Task goal
As you work through the listing below, copy each line exactly and drop the images.

Data excerpt

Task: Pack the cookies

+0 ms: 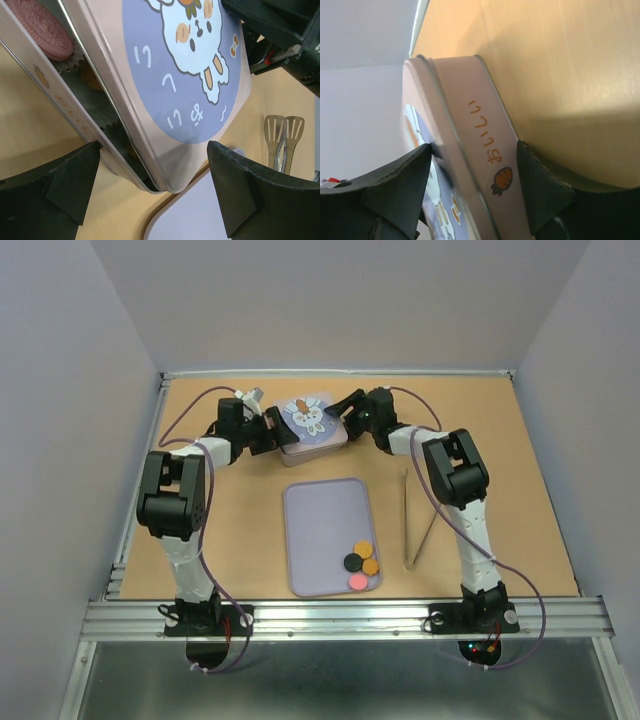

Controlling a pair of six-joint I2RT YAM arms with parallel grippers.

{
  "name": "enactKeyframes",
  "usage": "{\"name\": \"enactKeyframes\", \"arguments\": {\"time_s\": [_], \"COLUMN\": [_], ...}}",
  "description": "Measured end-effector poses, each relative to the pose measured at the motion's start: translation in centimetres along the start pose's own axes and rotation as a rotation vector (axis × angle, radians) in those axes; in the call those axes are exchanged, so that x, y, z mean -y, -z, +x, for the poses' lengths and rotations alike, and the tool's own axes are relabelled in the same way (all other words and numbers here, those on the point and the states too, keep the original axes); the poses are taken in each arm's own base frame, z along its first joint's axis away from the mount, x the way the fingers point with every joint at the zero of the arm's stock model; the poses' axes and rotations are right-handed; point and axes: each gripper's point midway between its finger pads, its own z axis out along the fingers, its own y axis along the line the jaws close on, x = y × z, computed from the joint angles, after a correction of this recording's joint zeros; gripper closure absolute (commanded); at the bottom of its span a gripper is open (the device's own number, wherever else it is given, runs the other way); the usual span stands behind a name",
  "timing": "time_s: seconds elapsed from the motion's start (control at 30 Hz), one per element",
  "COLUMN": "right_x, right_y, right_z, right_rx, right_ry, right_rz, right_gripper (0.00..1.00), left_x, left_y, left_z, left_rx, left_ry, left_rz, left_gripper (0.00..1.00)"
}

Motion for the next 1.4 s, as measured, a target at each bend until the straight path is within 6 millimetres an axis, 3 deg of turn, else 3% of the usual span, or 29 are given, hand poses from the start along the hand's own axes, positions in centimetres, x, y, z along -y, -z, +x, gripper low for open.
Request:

Solution to the problem
Task: Pack the cookies

+0 ms: 

Controlling a pair of six-joint I2RT YAM arms with parallel grippers.

{
  "name": "enactKeyframes",
  "usage": "{\"name\": \"enactKeyframes\", \"arguments\": {\"time_s\": [_], \"COLUMN\": [_], ...}}",
  "description": "Measured end-effector poses, each relative to the pose measured at the motion's start: translation in centimetres along the start pose's own axes and rotation as a rotation vector (axis × angle, radians) in those axes; in the call those axes are exchanged, so that x, y, z mean -y, -z, +x, for the poses' lengths and rotations alike, and the tool's own axes are relabelled in the same way (all other words and numbers here, those on the point and the states too, keep the original axes); the poses are taken in each arm's own base frame, z along its first joint's axis away from the mount, x the way the fingers point with every joint at the zero of the arm's stock model; the poses' axes and rotations are right-handed; point and axes: each gripper's point midway between its finger pads, its own z axis out along the fingers, its own y axis along the line the jaws close on, x = y × z, computed from the joint angles, after a correction of this recording's joint zeros; gripper closure absolute (commanded); at the bottom of its span a gripper is open (the device's own number, wherever else it is given, runs the other way); the usual span stands behind a name",
  "timing": "time_s: seconds elapsed from the motion's start (control at 30 Hz), one per element",
  "COLUMN": "right_x, right_y, right_z, right_rx, right_ry, right_rz, right_gripper (0.00..1.00), left_x, left_y, left_z, left_rx, left_ry, left_rz, left_gripper (0.00..1.00)"
}

Motion for the next 1.4 s, as measured, a target at each bend until the straight path is within 6 millimetres an axis, 3 deg of turn, else 3% of the usual span, or 29 are given, hand poses from the start along the hand's own axes, positions in centimetres, x, y, z along -y, -z, +x, gripper low for open.
Request:

With this output, the exercise is done.